══ SOURCE DATA ══

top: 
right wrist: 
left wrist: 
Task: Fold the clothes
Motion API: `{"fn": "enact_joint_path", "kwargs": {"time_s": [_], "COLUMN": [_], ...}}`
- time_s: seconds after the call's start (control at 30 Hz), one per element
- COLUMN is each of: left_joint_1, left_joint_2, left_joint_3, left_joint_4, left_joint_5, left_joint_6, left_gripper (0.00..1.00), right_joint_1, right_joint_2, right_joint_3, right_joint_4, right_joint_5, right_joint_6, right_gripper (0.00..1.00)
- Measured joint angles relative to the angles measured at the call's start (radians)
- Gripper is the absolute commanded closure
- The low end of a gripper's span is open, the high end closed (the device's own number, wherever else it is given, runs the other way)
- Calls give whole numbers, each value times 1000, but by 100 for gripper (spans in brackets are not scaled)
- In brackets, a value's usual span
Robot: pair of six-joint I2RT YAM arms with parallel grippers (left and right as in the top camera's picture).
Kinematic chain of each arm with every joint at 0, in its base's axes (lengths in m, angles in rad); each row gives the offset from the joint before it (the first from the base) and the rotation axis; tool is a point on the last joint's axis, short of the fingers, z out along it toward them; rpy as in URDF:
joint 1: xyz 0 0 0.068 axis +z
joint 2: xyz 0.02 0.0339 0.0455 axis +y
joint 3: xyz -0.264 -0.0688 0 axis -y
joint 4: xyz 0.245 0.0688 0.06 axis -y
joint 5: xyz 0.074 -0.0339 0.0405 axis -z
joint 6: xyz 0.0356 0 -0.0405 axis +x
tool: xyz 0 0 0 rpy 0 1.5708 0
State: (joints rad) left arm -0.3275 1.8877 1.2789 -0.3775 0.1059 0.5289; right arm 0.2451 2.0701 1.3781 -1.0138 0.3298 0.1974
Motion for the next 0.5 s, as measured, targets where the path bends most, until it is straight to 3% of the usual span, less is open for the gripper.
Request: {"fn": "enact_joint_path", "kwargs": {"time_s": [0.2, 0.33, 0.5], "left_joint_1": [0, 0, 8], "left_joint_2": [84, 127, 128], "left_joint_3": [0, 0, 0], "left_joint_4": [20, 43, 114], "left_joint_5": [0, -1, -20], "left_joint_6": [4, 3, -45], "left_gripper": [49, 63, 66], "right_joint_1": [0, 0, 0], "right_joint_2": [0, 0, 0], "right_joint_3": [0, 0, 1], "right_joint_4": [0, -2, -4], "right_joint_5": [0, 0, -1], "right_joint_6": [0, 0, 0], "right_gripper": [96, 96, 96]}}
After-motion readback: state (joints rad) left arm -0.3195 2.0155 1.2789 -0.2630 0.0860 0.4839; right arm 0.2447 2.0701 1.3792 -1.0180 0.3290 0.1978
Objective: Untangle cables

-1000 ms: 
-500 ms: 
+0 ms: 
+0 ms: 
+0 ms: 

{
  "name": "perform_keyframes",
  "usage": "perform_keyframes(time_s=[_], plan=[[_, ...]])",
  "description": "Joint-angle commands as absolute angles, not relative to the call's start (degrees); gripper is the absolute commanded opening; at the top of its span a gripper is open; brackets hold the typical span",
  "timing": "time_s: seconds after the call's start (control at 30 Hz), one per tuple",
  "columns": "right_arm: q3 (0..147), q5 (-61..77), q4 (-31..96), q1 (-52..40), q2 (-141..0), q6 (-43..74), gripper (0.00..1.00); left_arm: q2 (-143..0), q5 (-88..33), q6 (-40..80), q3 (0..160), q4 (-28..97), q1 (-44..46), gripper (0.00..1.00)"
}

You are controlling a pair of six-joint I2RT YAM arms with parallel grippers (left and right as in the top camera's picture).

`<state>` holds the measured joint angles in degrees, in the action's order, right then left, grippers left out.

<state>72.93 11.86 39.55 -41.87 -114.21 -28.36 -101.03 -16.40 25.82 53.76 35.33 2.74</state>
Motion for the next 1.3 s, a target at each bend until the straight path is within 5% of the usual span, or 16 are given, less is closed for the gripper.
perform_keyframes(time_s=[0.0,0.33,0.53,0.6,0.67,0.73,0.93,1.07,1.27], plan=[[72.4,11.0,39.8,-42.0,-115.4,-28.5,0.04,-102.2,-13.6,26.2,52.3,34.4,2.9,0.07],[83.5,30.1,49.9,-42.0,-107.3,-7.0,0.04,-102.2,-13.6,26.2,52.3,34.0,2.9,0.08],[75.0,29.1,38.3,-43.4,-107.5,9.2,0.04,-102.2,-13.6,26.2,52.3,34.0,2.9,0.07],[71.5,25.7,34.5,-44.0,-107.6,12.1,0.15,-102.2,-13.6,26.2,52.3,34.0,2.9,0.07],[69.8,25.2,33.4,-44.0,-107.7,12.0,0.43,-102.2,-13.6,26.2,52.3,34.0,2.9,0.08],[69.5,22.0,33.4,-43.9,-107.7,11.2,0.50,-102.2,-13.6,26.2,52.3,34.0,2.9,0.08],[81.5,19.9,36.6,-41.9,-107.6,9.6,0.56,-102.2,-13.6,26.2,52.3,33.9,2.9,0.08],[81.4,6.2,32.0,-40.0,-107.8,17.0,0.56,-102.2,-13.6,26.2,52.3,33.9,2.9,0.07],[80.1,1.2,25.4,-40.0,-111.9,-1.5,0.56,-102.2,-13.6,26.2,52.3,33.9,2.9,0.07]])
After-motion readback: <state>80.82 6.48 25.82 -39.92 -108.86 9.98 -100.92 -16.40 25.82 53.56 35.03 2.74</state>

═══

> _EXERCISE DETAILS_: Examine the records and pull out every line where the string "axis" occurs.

> _EXERCISE RESPONSE_:
Kinematic chain of each arm with every joint at 0, in its base's axes (lengths in m, angles in rad); each row gives the offset from the joint before it (the first from the base) and the rotation axis; tool is a point on the last joint's axis, short of the fingers, z out along it toward them; rpy as in URDF:
joint 1: xyz 0 0 0.068 axis +z
joint 2: xyz 0.02 0.0339 0.0455 axis +y
joint 3: xyz -0.264 -0.0688 0 axis -y
joint 4: xyz 0.245 0.0688 0.06 axis -y
joint 5: xyz 0.074 -0.0339 0.0405 axis -z
joint 6: xyz 0.0356 0 -0.0405 axis +x

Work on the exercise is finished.